Максим с трудом очнулся от недолгого, тяжёлого сна. Перед ним стоял полупустой стакан с коньяком, а рядом лежал счёт на солидную сумму, из которого следовало, что он выпил не менее пяти таких стаканов. Гордиевский обречённо достал кредитку и дрожащей рукой приложил карточку к протянутому терминалу.
«Сколько же я здесь сидел?» – с омерзением подумал он. Чтобы выяснить это, требовался телефон… и очки. Где же эти чёртовы очки? На столе их не было, и Максим принялся судорожно шарить по дивану – безуспешно. Подключился официант, и в конце концов очки обнаружились под столом. Там же лежали его телефон и шарф, на который кто-то (скорее всего, он сам) несколько раз наступил.

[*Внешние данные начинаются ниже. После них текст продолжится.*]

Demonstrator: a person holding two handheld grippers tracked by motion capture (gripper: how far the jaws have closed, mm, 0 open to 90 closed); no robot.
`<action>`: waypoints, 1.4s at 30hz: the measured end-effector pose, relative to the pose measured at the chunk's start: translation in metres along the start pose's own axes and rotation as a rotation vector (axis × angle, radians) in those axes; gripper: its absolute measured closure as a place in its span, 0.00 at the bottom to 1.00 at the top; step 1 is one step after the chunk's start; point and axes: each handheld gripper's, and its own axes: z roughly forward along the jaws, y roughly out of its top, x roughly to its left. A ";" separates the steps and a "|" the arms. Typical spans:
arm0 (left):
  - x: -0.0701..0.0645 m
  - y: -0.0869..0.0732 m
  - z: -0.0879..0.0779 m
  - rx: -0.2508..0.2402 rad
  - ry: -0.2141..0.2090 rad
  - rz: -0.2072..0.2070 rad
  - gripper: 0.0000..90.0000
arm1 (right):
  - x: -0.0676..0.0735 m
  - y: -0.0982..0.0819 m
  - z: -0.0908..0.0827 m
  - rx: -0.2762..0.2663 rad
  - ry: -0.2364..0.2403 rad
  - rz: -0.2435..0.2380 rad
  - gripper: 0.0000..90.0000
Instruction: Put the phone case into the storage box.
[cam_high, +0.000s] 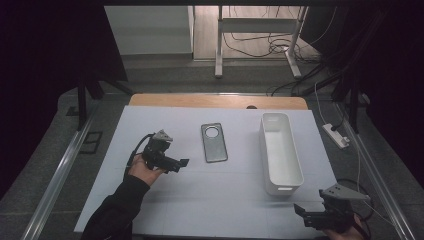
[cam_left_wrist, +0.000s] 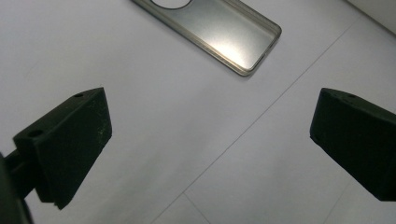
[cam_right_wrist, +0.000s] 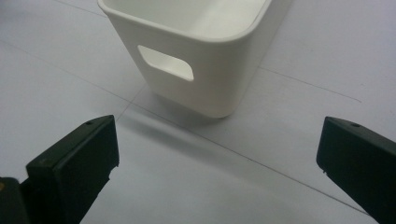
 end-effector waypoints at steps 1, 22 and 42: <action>0.000 0.002 0.001 0.002 -0.003 0.000 0.00 | 0.000 0.000 0.000 0.000 0.000 0.000 0.00; 0.006 0.033 0.024 0.073 0.003 0.034 0.02 | -0.001 0.000 0.001 0.006 0.000 0.004 0.00; 0.006 0.060 0.049 0.106 -0.023 0.053 0.00 | -0.001 0.000 0.001 0.010 0.007 0.004 0.00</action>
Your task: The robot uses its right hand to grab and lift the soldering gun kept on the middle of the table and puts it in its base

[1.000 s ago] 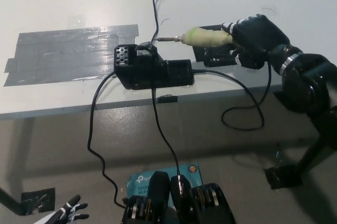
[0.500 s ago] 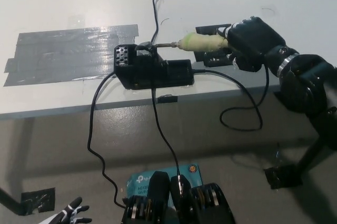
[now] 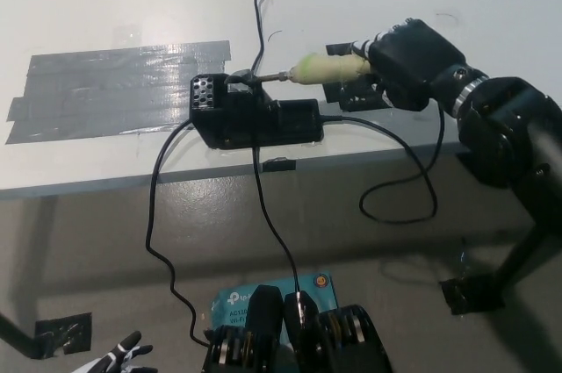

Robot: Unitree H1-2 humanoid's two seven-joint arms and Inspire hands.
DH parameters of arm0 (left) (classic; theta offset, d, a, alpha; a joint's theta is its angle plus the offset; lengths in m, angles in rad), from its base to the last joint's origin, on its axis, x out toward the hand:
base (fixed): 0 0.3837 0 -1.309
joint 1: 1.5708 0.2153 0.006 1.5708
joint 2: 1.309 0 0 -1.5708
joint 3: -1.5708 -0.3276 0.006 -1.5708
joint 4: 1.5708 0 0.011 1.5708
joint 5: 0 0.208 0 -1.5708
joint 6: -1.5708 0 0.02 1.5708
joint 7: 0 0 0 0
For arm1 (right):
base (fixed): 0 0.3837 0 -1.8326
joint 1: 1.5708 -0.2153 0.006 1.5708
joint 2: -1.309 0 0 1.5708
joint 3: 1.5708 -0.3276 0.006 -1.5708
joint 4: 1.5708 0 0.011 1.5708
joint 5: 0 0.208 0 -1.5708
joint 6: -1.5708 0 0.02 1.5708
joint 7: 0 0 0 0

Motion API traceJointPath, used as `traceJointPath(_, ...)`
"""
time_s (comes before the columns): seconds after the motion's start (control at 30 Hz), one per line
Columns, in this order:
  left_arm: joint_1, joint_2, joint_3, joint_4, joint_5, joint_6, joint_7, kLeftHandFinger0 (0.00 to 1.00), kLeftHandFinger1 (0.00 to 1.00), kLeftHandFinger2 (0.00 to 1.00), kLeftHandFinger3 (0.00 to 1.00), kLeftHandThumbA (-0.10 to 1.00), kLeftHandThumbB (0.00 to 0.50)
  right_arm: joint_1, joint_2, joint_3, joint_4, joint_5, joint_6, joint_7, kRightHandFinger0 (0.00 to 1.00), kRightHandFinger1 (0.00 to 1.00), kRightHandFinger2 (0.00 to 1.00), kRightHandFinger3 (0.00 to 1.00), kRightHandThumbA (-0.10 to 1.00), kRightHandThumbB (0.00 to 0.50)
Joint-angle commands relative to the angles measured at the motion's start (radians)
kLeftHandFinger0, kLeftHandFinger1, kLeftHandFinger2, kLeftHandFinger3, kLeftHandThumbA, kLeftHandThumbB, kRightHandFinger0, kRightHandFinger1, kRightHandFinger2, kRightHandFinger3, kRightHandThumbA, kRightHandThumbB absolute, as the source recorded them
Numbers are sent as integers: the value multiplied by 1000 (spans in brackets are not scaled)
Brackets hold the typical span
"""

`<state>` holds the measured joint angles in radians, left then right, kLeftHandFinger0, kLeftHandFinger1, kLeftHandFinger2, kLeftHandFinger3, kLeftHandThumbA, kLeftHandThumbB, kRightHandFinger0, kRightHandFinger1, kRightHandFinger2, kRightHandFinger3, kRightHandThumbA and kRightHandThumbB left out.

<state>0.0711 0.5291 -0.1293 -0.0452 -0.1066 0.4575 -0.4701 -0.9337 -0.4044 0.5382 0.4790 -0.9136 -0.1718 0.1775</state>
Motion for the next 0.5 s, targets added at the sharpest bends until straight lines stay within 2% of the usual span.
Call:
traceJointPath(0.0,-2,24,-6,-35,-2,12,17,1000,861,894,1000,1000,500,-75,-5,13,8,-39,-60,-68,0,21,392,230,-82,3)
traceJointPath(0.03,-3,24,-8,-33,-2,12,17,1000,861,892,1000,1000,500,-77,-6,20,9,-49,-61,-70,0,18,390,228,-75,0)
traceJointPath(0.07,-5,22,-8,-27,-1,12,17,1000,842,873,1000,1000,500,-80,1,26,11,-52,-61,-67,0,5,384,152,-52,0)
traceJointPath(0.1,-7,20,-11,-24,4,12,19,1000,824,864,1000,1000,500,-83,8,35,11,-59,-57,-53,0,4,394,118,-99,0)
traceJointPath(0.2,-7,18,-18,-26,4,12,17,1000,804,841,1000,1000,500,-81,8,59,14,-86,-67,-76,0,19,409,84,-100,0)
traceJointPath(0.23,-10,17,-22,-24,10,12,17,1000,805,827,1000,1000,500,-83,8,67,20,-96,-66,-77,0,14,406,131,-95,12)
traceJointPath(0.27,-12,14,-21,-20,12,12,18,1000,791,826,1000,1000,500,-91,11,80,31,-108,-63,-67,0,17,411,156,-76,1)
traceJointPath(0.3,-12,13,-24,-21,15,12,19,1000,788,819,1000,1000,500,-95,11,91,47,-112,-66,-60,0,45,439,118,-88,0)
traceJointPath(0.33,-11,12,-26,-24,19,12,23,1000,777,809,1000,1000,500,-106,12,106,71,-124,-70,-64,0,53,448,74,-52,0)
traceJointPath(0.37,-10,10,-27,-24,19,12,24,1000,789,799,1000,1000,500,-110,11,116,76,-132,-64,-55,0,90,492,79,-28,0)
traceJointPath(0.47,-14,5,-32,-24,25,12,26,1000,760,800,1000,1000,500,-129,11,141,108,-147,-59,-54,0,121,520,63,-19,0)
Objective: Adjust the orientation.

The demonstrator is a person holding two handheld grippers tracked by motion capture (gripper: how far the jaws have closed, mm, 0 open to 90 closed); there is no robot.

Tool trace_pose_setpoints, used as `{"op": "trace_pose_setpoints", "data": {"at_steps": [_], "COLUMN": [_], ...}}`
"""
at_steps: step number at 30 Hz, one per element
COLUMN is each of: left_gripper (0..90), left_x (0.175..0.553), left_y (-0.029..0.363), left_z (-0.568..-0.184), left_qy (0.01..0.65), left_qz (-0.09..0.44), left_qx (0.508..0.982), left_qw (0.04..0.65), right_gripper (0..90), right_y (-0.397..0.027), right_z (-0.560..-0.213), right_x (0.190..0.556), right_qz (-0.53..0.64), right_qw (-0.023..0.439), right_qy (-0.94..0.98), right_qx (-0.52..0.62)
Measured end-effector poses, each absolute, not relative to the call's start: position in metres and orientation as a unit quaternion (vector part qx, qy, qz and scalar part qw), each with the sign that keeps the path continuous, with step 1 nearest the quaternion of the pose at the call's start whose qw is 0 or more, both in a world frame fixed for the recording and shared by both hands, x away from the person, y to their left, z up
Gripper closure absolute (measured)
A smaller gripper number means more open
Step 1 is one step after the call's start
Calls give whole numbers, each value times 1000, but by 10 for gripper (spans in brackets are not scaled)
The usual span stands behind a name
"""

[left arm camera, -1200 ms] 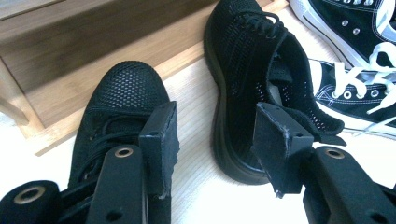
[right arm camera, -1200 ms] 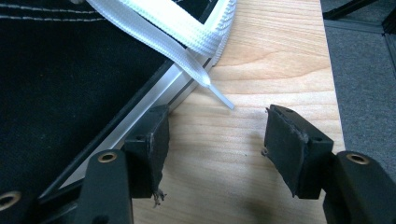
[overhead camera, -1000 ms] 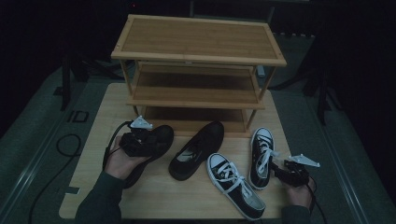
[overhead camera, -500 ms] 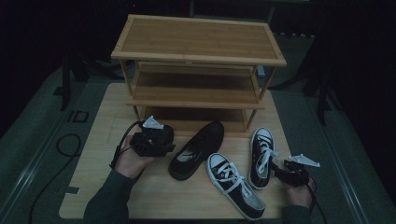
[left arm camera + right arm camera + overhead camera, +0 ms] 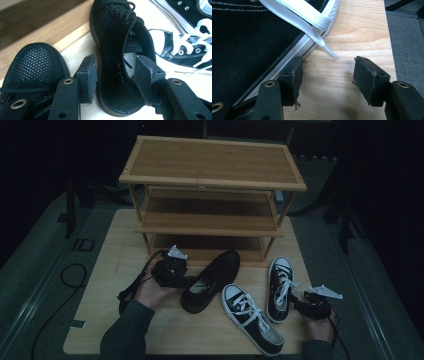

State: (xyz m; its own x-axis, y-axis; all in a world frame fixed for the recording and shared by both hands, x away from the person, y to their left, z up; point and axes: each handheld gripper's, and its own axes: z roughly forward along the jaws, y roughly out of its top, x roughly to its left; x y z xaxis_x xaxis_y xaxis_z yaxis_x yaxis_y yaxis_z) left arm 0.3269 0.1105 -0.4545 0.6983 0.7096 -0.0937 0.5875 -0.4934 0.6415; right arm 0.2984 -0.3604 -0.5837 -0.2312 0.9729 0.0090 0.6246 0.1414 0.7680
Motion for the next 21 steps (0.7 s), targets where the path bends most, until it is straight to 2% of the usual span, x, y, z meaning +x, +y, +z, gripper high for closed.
{"op": "trace_pose_setpoints", "data": {"at_steps": [12,18,21], "left_gripper": [596,684,797], "left_x": [339,342,343], "left_y": [83,77,76], "left_z": [-474,-477,-478], "left_qy": [380,383,383], "left_qz": [103,105,98], "left_qx": [876,877,877], "left_qw": [280,271,273], "right_gripper": [401,401,401], "right_y": [-360,-360,-360], "right_z": [-584,-584,-584], "right_x": [298,298,298], "right_qz": [335,335,335], "right_qw": [259,258,258], "right_qy": [709,709,709], "right_qx": [563,564,564]}}
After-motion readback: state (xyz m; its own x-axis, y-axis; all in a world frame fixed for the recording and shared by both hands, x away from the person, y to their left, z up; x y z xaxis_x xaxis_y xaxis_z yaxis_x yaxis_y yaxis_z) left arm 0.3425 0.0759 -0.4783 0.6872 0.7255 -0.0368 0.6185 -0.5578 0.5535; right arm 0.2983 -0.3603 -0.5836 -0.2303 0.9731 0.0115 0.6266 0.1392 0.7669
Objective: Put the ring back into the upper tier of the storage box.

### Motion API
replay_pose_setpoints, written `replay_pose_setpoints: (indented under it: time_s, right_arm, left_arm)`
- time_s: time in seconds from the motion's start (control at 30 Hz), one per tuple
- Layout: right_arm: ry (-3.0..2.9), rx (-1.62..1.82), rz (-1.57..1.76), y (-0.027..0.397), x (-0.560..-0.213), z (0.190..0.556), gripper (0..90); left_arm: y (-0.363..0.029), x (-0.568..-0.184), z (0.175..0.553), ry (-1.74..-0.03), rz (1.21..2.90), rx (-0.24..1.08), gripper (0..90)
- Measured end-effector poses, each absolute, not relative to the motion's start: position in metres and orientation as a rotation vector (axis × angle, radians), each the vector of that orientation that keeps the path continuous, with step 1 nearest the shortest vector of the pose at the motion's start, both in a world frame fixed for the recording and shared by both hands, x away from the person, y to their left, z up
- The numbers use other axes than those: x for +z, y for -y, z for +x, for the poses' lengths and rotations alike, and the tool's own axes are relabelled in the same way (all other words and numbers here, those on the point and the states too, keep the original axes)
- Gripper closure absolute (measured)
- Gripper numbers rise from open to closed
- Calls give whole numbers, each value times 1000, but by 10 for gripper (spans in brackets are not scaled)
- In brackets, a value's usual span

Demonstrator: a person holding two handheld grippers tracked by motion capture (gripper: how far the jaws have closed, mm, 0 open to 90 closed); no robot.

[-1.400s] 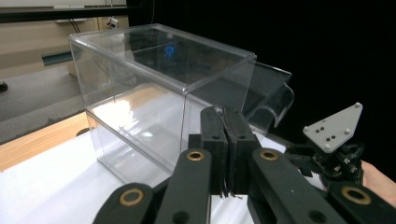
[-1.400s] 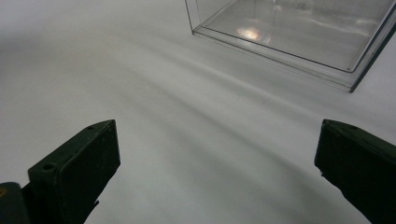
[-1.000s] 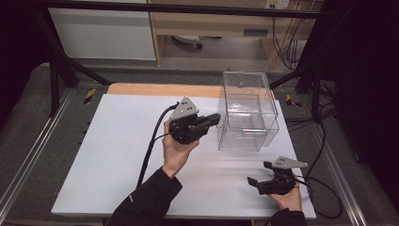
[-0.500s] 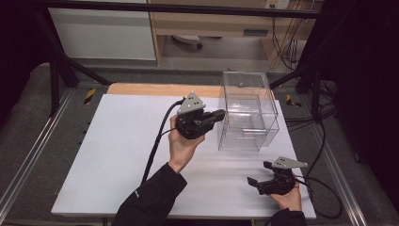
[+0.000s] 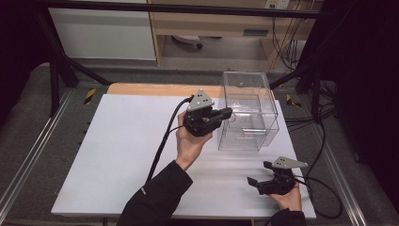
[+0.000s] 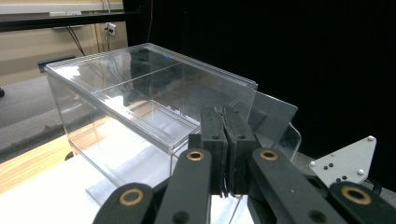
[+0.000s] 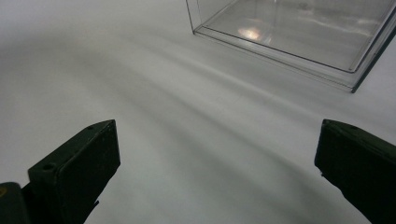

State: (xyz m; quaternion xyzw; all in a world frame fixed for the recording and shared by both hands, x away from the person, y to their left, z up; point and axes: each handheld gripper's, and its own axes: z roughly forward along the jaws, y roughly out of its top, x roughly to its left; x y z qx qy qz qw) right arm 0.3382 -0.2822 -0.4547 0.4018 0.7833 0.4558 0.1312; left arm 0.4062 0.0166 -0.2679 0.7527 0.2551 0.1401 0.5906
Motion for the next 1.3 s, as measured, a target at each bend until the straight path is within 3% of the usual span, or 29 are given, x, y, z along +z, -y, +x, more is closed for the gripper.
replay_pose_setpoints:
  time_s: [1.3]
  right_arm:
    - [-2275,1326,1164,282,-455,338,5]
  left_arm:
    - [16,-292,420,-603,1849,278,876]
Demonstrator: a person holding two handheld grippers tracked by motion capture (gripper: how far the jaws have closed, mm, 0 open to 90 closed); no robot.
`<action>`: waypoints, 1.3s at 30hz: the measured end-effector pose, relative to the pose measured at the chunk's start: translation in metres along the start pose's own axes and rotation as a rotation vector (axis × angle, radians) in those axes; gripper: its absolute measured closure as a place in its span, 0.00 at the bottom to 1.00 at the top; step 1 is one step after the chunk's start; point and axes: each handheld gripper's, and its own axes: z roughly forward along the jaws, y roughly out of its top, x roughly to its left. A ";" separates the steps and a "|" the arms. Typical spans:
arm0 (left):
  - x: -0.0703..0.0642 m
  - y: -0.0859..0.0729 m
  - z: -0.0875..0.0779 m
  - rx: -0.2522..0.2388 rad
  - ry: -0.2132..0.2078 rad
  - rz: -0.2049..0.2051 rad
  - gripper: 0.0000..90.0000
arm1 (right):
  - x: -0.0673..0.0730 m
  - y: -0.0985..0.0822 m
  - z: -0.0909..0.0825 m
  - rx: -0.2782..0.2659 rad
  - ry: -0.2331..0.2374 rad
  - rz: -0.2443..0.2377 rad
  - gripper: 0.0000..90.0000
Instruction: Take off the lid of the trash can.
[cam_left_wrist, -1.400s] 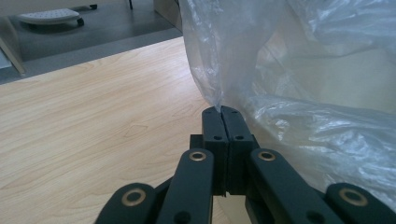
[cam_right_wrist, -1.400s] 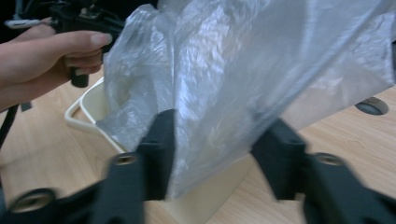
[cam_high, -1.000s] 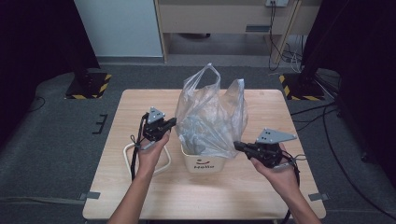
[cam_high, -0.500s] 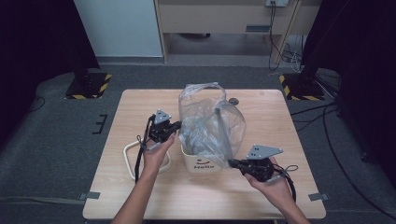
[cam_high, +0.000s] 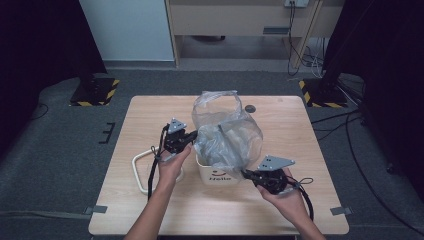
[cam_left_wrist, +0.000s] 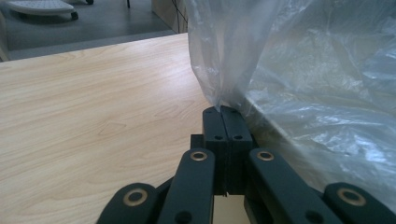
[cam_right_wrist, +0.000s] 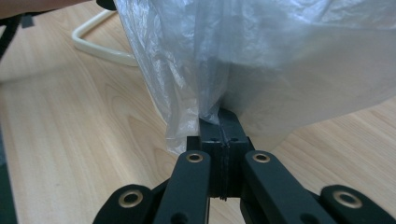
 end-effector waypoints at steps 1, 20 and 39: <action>-0.001 0.000 0.002 0.003 -0.003 0.002 1.00 | -0.001 0.000 -0.001 0.002 -0.009 -0.007 1.00; 0.000 0.000 0.013 0.016 -0.022 -0.022 1.00 | -0.014 -0.001 -0.004 0.021 -0.058 -0.013 1.00; -0.001 0.005 0.024 0.045 -0.030 -0.015 1.00 | -0.019 -0.001 -0.004 0.031 -0.057 0.000 1.00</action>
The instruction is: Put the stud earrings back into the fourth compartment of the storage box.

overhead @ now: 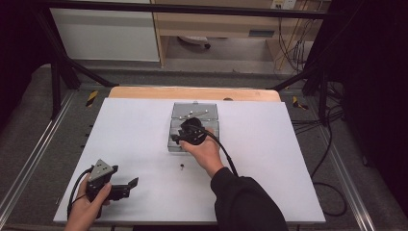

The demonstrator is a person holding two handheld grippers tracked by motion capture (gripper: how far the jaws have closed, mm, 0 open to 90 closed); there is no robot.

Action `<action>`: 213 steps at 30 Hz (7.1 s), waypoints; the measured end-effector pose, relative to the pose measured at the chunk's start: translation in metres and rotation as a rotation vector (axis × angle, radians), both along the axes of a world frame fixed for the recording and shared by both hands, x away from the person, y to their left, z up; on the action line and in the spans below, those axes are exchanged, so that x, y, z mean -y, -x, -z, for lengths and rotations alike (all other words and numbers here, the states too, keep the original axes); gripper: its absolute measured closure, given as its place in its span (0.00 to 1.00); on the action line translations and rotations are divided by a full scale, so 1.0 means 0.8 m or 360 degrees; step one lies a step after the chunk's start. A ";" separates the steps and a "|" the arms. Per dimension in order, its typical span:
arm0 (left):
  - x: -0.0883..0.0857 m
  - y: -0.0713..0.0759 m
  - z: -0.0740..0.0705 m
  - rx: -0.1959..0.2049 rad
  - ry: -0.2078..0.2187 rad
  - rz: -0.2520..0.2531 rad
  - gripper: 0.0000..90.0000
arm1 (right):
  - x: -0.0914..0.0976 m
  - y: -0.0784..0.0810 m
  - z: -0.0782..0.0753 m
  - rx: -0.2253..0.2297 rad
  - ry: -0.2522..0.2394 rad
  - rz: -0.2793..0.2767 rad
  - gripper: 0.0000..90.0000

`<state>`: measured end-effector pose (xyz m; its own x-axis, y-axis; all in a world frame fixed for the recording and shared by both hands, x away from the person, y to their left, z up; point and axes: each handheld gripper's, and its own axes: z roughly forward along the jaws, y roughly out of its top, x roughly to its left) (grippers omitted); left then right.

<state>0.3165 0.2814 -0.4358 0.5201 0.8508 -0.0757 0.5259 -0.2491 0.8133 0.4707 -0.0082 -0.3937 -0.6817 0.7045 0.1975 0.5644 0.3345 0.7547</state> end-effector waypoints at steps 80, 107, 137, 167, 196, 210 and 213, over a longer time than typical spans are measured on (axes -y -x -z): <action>0.001 0.000 0.000 0.0000 -0.0003 0.0005 0.09 | 0.028 0.072 0.037 -0.0046 -0.0045 0.0007 0.91; 0.000 0.000 0.000 -0.0004 -0.0006 0.0004 0.09 | 0.009 0.013 -0.012 0.0062 -0.0111 0.0072 0.91; 0.000 0.000 0.000 -0.0007 -0.0005 0.0009 0.09 | -0.009 -0.010 0.017 0.0060 0.0105 0.0055 0.91; -0.004 0.000 -0.001 0.0018 0.0012 -0.0025 0.09 | 0.046 0.034 -0.035 0.0233 0.0011 0.0107 0.08; -0.017 0.003 -0.009 0.0140 0.0196 -0.0151 0.09 | 0.260 0.106 -0.033 0.0618 -0.0194 0.0421 0.06; -0.016 0.003 -0.013 0.0163 0.0241 -0.0113 0.08 | 0.303 0.141 -0.007 0.0583 -0.0121 0.0486 0.05; -0.017 0.003 -0.013 0.0163 0.0235 -0.0123 0.08 | 0.311 0.149 -0.002 0.0574 -0.0128 0.0503 0.04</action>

Плохо слушающимися руками Гордиевский надел очки, а затем включил смартфон. На экране значилось 02:47. Ого! Значит, он провёл здесь почти четыре часа! Неслабо. Жаль, выгоняют, а то бы легко скоротал время до утра – что уж теперь…
Однако выбора не было. Пошатываясь, Гордиевский направился к выходу. Надеяться оставалось только на прохладный ночной воздух: освежиться в движении требовалось немедленно, в противном случае ему грозила ночь на скамейке близлежащего сквера – то, до чего он ещё не опускался. Что ж, всё когда-то бывает в первый раз…
Не верилось, что он только что вышел из фешенебельного отеля и находится далеко не в самом паршивом районе города. Под ногами валялись недоеденные кебабы, кучки картофеля-фри и пустые бутылки, а за руки то и дело цепляли зазывалы, норовившие всучить флаер «клуба знакомств». Да, такие места он уже неплохо изучил… Нет, что уж лукавить! Максим знал, что и сам в эту ночь прекрасно вписывался в этот разухабистый восточный бедлам, где, собственно, и место таким, как он… Да, здесь он определённо свой, у него есть своя роль, которую он должен доиграть до конца – до бесславного, неизбежного финала…
Где же он всё это видел? Нет, не здесь и не сейчас…
В театре! Он видел это в театре. Это же булгаковский «Бег»! Та самая сцена в Стамбуле с тараканьими бегами, проститутками и белыми эмигрантами, бежавшими из «немытой» большевистской России. Он ходил на этот спектакль с Дашей, ещё женихом, когда она таскала его по театрам… И какой поворот – кто бы мог подумать? Теперь он сам, Максим Гордиевский, актёр этой современной, пошлой драмы с девочками, букмекерами и картёжниками…
Нет нужды говорить, что ни одного нового сообщения телефон не зарегистрировал. И только когда Гордиевский, прошагав несколько сотен метров и констатировав, что дальше идти не в состоянии, всё же решил вызвать такси, экран замигал новым уведомлением.